Reaching statistical significance when $|z| > 1.386 \; z_{\star}$ implies that we can have $|\Delta \bar{x}| \leq 1.386 \; w$, so the "error bars" can significantly overlap.

This seems at odds with the statement here that the error bars "can overlap by as much as 25% of their total length and still show a significant difference."

So: where is the gap in my reasoning? (Is it in the interpretation of the standard deviation/standard error in the $t$-test?)

(Btw, I don't think the definition of 95% CLs in these posts is technically correct, with the usual mixing up of Bayesian and Frequentist interpretations. I've tried to avoid this in my question, but let me know if I can be clearer.)

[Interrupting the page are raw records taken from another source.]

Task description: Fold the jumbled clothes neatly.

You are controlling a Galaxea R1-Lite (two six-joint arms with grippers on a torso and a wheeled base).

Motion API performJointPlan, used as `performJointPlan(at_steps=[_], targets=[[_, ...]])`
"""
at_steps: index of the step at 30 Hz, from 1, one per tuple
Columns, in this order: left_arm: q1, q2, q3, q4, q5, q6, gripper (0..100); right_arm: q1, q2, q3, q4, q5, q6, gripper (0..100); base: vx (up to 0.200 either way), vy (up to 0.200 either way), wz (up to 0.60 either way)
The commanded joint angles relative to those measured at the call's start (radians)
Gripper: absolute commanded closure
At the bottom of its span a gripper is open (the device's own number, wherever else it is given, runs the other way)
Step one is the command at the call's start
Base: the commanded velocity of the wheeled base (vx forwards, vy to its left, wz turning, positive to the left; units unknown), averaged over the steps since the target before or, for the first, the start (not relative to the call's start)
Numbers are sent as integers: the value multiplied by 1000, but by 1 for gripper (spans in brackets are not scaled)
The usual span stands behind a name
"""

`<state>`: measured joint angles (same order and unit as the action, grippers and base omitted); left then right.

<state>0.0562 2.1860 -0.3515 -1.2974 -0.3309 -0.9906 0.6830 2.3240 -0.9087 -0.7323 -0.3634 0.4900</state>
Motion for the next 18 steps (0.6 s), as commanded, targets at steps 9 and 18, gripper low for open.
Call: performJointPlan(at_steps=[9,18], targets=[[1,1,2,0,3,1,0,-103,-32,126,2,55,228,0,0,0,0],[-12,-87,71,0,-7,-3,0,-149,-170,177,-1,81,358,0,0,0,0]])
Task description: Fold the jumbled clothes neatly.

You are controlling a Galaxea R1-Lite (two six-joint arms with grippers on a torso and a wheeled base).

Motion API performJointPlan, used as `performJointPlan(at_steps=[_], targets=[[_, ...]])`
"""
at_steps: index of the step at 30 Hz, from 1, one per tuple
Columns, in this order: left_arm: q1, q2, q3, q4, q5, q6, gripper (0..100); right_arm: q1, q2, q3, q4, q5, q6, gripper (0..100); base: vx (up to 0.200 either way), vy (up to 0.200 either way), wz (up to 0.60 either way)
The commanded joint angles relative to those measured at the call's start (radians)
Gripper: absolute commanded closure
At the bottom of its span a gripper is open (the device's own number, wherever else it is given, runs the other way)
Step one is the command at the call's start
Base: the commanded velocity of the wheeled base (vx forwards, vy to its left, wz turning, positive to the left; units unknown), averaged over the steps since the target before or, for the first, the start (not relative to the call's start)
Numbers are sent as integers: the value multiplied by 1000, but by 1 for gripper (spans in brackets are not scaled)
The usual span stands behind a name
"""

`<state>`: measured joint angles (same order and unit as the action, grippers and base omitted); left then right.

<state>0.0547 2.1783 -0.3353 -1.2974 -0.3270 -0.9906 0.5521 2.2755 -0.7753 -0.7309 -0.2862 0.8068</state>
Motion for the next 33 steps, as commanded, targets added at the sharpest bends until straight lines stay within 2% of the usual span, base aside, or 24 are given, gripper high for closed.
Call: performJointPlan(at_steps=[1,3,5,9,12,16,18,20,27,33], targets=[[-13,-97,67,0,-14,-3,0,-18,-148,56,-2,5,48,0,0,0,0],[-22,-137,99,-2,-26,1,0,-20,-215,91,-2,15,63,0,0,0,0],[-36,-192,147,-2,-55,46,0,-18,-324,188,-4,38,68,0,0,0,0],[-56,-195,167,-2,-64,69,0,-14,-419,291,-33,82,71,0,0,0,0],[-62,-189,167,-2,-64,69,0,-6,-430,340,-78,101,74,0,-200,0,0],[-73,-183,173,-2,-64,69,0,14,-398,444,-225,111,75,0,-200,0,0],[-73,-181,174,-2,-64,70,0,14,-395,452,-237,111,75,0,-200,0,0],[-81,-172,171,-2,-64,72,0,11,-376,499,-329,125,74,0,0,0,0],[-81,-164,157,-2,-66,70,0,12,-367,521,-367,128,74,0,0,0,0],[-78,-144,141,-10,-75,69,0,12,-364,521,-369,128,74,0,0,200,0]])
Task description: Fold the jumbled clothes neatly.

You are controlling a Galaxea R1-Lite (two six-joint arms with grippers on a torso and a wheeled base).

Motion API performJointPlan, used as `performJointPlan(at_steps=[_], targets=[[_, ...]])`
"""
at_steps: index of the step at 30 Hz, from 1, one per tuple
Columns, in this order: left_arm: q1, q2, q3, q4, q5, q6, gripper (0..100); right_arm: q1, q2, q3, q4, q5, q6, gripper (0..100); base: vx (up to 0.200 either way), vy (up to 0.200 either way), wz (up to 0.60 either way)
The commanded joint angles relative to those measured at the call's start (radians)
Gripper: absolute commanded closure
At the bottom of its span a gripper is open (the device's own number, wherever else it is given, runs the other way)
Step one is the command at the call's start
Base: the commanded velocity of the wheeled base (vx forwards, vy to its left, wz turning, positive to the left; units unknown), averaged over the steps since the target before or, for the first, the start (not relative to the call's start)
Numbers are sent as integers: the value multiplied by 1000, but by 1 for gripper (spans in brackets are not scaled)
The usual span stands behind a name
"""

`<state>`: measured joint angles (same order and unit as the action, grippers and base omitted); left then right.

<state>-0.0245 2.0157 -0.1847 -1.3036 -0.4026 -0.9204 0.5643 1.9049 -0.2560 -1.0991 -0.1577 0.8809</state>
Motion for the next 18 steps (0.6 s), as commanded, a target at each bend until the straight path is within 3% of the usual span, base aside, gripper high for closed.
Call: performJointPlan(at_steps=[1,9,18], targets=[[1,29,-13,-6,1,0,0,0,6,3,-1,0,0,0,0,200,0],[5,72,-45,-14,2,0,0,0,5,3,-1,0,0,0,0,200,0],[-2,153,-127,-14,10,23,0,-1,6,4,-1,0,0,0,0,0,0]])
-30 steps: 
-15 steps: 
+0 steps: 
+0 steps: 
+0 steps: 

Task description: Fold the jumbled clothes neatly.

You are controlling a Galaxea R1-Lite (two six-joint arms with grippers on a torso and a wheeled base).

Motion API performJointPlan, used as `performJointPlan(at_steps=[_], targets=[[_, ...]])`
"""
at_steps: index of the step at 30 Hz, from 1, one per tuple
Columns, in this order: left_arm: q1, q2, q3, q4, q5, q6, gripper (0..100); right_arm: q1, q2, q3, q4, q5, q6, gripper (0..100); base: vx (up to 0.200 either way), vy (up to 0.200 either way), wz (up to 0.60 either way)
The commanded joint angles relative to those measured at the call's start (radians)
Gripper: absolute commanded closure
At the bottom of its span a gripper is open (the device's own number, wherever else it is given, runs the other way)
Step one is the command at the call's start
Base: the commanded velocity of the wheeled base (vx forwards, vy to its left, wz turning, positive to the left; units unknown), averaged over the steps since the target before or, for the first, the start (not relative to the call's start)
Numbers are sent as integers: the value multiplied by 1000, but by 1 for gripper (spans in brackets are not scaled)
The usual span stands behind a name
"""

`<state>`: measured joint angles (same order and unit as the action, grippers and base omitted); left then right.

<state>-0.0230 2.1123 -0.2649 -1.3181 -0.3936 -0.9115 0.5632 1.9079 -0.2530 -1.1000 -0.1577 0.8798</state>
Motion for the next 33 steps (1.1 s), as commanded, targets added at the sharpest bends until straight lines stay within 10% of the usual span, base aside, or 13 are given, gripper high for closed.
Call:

@Dave ah, I meant derivatives wrt $\bar{x}_1$, $\bar{x}_2$. Hope that's now correct! — nonreligious, Aug 05 '21 at 16:51
There are several questions stated here, but the first--and seemingly the primary one, "is this result significant at the α=0.05 level,"--is answered in the duplicate thread. — whuber, Aug 05 '21 at 18:03
@whuber I appreciate the sentiment, but I think my primary question is essentially "where is this reasoning going wrong" rather than what you say. I suspect it is something to do with the interpretation of the standard deviation as the SE on the mean, but I am not sure — nonreligious, Aug 05 '21 at 21:27
Would you mind editing the post so that it states a single clear question? That will help prevent the appearance of multiple different answers once it is reopened. — whuber, Aug 05 '21 at 21:33
@whuber Done, but if it isn't as clear as you'd like, feel free to edit it further before reopening. — nonreligious, Aug 05 '21 at 22:17
If it's not clear, then--being unable to read your mind (at this distance ;-)--I would be in no position to edit it! There, however, seems to be no contradiction: when someone makes a claim about "as much as 25%," they are not ruling out larger values. — whuber, Aug 05 '21 at 22:20
You use the term "confidence limits" to mean plus or minus two standard deviations. This is not the usual usage. Confidence limits are about how precisely you have determined the sample mean, so are based on the standard error of the mean (plus or minus two SEMs is a good approximation if sample size is reasonably large). The SEM will get smaller (so the CI will get narrower) as sample size goes up. Your definition based on SD won't be affected by increasing sample size. — Harvey Motulsky, Aug 13 '21 at 21:37
@HarveyMotulsky Yes, I realize I was sloppy with my language here, and perhaps this was part of my confusion. I tried to reformulate this question as an answer below. — nonreligious, Aug 13 '21 at 22:14

score 0 · Answer 1 · answered Aug 13 '21 at 19:37

Had another go at this, corrected some of the framing of my query and got to the point where there can be up to $29\%$ overlap (to be defined below) between the confidence limits.

1. Re-framing problem:

We have two groups, $1$ and $2$, and we measure some quantity $Q$ for samples of size $n_1$ and $n_2$ from $1$ and $2$ respectively.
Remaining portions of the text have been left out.